Cody Hamman spells out some Film Appreciation for the 1992 slasher Mikey.
I was about nine years old when I rented the movie Mikey on VHS from a local video store. That would have been around the end of 1992, and even though I think I only watched Mikey one more time over the next twenty-seven years - and that time would have only been a "movie on in the background" sort of situation - my memories of the events in Mikey have remained vivid over the decades. That's because the movie, which was directed by Dennis Dimster-Denk from a screenplay by Jonathan Glassner, happens to be about a nine year old psychopath. I was the same age as the kid in this movie when I first saw it, and he is such an evil little bastard that I have never forgotten it.
I mean, how could you forget a movie that starts with a little kid causing his five-year-old adoptive sister to fall into a swimming pool and drown? Then that kid goes into the house and tosses a hairdryer into the bathtub with his adoptive mother. Then he waits for his adoptive father to come home so he can beat the guy to death with a baseball bat. That's the sort of thing that makes a mental impression.
Mikey is played by Brian Bonsall, who I recognized as adorable little Andy Keaton from the '80s sitcom Family Ties. There is nothing adorable about Bonsall in this movie, though. Mikey can pretend to be a sweet little angel, but he can't keep up that facade for long before revealing himself to be a complete psychopath. The spelling bee champ is also cold-blooded killer who will murder anyone who he feels has wronged him, hasn't shown him enough attention, or stands in the way of him achieving a goal.
With his adoptive family dead and his biological parents unfit to care for him, Mikey - who is not suspected of committing the murders - ends up being adopted by Neil and Rachel Trenton, played by character actor John Diehl and Mimi Craven, who was recently divorced from Wes Craven when this movie went into production. They give him a good home, and set him up in a bedroom where he has the same colorful dinosaur sheets that I had when I was a child.

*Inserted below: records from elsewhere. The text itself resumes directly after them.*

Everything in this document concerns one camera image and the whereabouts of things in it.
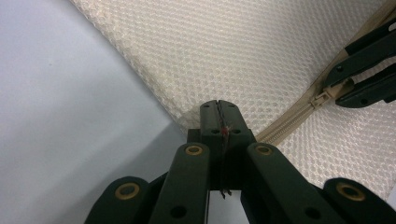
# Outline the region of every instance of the white mesh fabric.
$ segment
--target white mesh fabric
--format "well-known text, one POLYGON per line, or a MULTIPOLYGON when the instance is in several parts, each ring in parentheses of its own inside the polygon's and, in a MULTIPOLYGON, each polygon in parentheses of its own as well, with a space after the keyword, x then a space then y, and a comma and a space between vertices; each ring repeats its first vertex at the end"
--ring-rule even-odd
MULTIPOLYGON (((383 2, 72 1, 184 130, 198 126, 200 104, 223 99, 240 107, 254 133, 299 99, 383 2)), ((378 182, 370 187, 385 197, 395 176, 396 162, 382 165, 395 157, 395 130, 389 125, 393 120, 391 107, 382 105, 363 110, 327 106, 280 148, 316 184, 334 175, 365 184, 373 180, 378 182), (362 116, 369 122, 363 125, 362 119, 354 126, 362 116), (341 128, 344 123, 352 126, 341 128), (390 135, 370 135, 371 128, 390 135), (334 133, 337 141, 332 140, 334 133), (387 152, 368 156, 361 150, 365 139, 387 152), (367 160, 353 163, 356 170, 364 169, 356 177, 351 164, 340 169, 352 157, 367 160), (369 164, 385 169, 384 175, 374 179, 369 164)))

Mikey makes quick friends with next door neighbor Ben (Whitby Hertford of A Nightmare on Elm Street: The Dream Child)... and then develops his first crush when he gets a look at Ben's teenage sister Jessie (Josie Bissett). Mikey's crush on Jessie ends up being at the center of the movie, and don't let the fact that the kid is nine make you think he can't be an obsessive creep. He films Jessie through her bedroom window, much like he films some of the murders he commits so he can rewatch them over and over, he tries to convince her that he's the sweetest guy around, he wants her to love only him.
His pursuit of Jessie is complicated due to her already having an age appropriate boyfriend, so Mikey has to figure out a way to get this guy out of her life. Even if he has to kill Jessie's cat and stick the corpse in the path of the guy's truck tire so he can frame him for the death of the feline.
Mikey tricks Neil and Rachel into thinking he's the perfect child, but Rachel's best friend Shawn (Ashley Laurence of Hellraiser) isn't convinced. And since Shawn also happens to be Mikey's fourth grade teacher, she has plenty of opportunity to evaluate the kid and find out what's really going on with him. She does jump to the conclusion that Mikey has issues a little too early - one look at a drawing he has made, which isn't far off from the sort of drawings I made in my youth, in tribute to the horror and action movies I was (and am) a fan of, and she's already thinking he might be a psychopath. But that puts her on the right track.
Bonsall probably would have been nine or ten when he made this movie, but having a kid in the lead didn't cause the filmmakers to pull any punches. There's a reason why slasher icons are name-checked in the film's tagline; "Remember, Jason and Freddy were kids once, too." That's because Mikey is a full-on slasher that shows Bonsall dispatching people with various weapons and often dropping a quip about death while doing so. It's easy to imagine that a whole franchise could have been built around this character. Through a series of sequels, we could have watched Mikey grow up while also continuing to expand his body count.
Mikey is not a pleasant movie, but a cool cast brought this troubling story to life. In addition to the actors already mentioned, there's Lyman Ward (from A Nightmare on Elm Street 2: Freddy's Revenge and best known as Ferris Bueller's dad) as an associate of Shawn's, and Mark Venturini from Friday the 13th: A New Beginning and The Return of the Living Dead briefly shows up as a detective.
Disturbing though it is, I liked the movie when I was Mikey's age, it stuck with me over the years, and when I watched it again in 2020 I still liked it. It's a great slasher that deserves the place it has had in my mind for almost thirty years now.